Sorry I can't be more supportive, but your husband sounds like a selfish jerk and very mentally abusive. You are not chattel- he has no right to assert that you will have another child just so he can have a boy- what is this, the Middle Ages??

As for your fear of pregnancy- get an IUD. It stays in for years and he will never know it is there and you don't have to have pills, etc. or anything to keep track of other than regular checkups.
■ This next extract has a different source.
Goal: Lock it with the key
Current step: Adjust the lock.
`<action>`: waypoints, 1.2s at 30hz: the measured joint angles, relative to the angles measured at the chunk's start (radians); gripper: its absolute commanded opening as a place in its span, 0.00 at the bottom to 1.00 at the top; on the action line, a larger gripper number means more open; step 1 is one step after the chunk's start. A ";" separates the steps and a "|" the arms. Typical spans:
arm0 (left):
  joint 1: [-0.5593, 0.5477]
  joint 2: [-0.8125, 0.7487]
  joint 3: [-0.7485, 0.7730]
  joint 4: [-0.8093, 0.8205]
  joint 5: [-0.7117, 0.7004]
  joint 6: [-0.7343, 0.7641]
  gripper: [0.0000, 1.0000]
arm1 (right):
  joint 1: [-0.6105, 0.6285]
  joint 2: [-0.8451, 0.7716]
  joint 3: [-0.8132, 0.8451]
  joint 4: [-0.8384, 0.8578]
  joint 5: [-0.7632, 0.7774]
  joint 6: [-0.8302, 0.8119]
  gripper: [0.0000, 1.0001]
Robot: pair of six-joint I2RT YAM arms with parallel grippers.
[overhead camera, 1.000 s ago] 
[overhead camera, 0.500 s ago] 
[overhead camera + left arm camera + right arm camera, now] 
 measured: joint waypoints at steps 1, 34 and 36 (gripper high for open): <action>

But honestly, M.- this guy sounds like bad news. What kind of daddy is he going to be to your little girl as she gets older? Think hard about your daughter and her future as well as your own. There are lots of resources for you to get help if you need it. Don't allow your husband to bully and intimidate you into thinking you can't manage without him. Talk to your family or church and to a counselor.

As far as people here who are saying 'marriage is a commitment for life' etc- your husband made a commitment too, to love, honor and cherish you. He is NOT doing that.

Do not let other people press their own religious values on you- if anything, you are responsible to yourself, your little girl and God- not what a bunch of people think you 'should' be or do. It does not sound like your husband wants to change or is going to in the future. Bringing up a child in an abusive home just to keep the marriage together is a terrible burden to place on that child. Don't allow other people to 'guilt' you into it, as if they somehow know the will of God better than you do, or have some kind of personal pipeline to God that you do not!! God loves and forgives- marriage is not created so that one person can make another suffer. It's just sick to say otherwise.

Good luck to you and your daughter- take care and God Bless!!